「ねえ。サトリ様はどこへ行ったのかしら?」
にぎやかな提灯が並ぶ道を歩きながら、惟子は核心を付いた質問をした。
「ああ、お絹はあの日、里帰りしていのね」
表情を暗くしたお琴は、小さくため息を付いた。
「あの日、サトリ様が少し城を離れている間に、とうとう修錬が現れたのよ」
「修練って?」
「修練は黒蓮の右腕のぬらりひょんで、ものすごい力をもつ上級あやかしよ。
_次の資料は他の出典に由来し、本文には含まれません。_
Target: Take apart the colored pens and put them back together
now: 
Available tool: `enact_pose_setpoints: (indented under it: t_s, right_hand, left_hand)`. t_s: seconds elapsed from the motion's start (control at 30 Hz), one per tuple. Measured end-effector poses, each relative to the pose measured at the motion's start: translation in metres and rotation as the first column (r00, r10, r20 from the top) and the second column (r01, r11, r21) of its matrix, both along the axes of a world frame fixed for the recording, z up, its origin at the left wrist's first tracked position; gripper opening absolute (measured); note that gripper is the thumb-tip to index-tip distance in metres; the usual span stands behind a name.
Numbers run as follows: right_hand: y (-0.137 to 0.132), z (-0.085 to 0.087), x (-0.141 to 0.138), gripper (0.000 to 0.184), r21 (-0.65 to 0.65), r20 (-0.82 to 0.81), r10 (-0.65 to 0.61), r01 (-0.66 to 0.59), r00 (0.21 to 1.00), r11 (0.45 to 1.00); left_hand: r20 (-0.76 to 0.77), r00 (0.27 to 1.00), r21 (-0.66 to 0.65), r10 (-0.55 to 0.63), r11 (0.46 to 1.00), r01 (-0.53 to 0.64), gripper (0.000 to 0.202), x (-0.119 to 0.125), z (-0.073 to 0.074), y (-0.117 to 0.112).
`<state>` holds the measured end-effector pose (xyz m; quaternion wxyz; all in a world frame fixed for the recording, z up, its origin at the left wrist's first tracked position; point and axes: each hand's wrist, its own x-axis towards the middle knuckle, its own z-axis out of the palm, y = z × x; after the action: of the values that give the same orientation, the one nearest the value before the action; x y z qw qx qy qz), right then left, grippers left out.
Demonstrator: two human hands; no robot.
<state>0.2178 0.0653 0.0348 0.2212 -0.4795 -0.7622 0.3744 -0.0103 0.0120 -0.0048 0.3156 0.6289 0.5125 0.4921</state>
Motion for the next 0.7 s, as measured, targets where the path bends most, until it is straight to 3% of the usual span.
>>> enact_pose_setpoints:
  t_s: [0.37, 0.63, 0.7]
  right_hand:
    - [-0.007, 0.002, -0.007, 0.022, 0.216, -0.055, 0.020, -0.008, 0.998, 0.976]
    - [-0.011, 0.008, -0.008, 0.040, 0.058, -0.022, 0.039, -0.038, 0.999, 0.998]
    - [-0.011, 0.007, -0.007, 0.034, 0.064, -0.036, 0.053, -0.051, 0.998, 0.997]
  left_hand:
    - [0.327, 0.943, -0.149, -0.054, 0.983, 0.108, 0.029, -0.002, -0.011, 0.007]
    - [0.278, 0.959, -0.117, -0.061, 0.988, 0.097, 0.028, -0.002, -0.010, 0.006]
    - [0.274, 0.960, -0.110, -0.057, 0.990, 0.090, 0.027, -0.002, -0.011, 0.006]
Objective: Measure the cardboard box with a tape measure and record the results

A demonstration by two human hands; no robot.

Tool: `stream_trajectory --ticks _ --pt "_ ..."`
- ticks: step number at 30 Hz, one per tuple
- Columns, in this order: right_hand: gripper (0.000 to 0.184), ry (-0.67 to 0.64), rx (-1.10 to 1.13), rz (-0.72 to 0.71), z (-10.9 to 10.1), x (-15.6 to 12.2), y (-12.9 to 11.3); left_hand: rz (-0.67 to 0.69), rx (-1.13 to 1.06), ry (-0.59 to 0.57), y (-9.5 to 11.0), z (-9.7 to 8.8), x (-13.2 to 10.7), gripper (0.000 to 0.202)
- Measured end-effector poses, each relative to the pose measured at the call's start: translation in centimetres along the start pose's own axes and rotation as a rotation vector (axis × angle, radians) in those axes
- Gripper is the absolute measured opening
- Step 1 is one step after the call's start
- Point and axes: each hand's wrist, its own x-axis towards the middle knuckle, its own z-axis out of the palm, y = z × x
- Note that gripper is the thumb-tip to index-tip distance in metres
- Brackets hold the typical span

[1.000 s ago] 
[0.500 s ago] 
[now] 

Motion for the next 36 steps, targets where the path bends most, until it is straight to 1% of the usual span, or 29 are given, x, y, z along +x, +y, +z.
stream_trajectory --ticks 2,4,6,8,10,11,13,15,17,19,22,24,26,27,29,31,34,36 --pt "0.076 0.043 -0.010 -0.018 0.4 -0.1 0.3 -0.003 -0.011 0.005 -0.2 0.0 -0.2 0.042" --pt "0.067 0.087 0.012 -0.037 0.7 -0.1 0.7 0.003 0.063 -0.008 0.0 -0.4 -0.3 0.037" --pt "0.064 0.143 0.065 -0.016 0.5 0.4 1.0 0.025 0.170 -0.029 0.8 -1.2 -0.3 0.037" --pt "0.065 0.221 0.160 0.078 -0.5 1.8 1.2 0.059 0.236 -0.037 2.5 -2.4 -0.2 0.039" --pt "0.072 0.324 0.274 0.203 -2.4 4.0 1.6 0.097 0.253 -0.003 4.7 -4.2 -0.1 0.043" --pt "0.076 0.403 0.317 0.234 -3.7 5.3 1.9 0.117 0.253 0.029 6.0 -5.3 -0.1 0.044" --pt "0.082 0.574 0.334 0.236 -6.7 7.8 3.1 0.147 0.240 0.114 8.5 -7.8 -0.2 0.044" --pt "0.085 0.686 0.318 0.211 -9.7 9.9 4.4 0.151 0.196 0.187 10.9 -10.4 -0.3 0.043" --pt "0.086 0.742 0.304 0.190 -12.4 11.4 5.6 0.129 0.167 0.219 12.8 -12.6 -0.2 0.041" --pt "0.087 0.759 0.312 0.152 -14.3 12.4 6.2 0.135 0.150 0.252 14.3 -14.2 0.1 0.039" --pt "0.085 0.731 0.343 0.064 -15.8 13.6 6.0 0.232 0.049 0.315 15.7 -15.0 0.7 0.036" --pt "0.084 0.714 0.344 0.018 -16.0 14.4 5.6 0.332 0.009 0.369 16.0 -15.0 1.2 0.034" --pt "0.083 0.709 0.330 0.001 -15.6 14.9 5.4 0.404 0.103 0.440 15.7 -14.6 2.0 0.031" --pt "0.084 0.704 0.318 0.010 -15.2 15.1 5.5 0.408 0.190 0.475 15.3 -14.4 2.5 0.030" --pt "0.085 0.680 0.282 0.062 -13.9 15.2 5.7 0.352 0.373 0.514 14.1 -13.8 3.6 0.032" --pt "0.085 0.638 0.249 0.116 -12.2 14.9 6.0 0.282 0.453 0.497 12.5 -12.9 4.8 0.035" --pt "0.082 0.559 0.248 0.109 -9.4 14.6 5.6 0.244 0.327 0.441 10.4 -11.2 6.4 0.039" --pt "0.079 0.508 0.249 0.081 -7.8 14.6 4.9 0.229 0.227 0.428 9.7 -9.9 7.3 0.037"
そんな奴がサトリ様も天弧様もいない日に現れたから城は大パニッで……」
その日はもしかして惟子のところにいたのかもしれない。
そんな確信を持ちつつ、惟子は話の続きを持った。
「土蜘蛛の老中の榊様がお相手に出られたんだけど、お嫁様を出せの一転張りだったの」
(私を?)
惟子は驚いて目を見開いた。
「どうしてお嫁様なの?」
「どうしてって……」
その答えはよくわからないと言った表情のお琴は、小さくため息をはくと空を見上げた。
「もちろん、お嫁様を見たこともないし、本当に存在するかすら知らない私たちとしては、嘘もついていないし、知らないとお答えしたの。腐っても相手は天下の時期妖王さまの使いだからね」
自分の存在はやはり、この世界では曖昧で、存在すら不確定な存在だと惟子は思い知る。
嫁という形すら危ういのかもしれない。
現世でただ守られていただけの自分だったことに、惟子は改めて気づいて自己嫌悪に陥る。
「それで?」
話の続きを促すように、惟子はお琴に声を掛けた。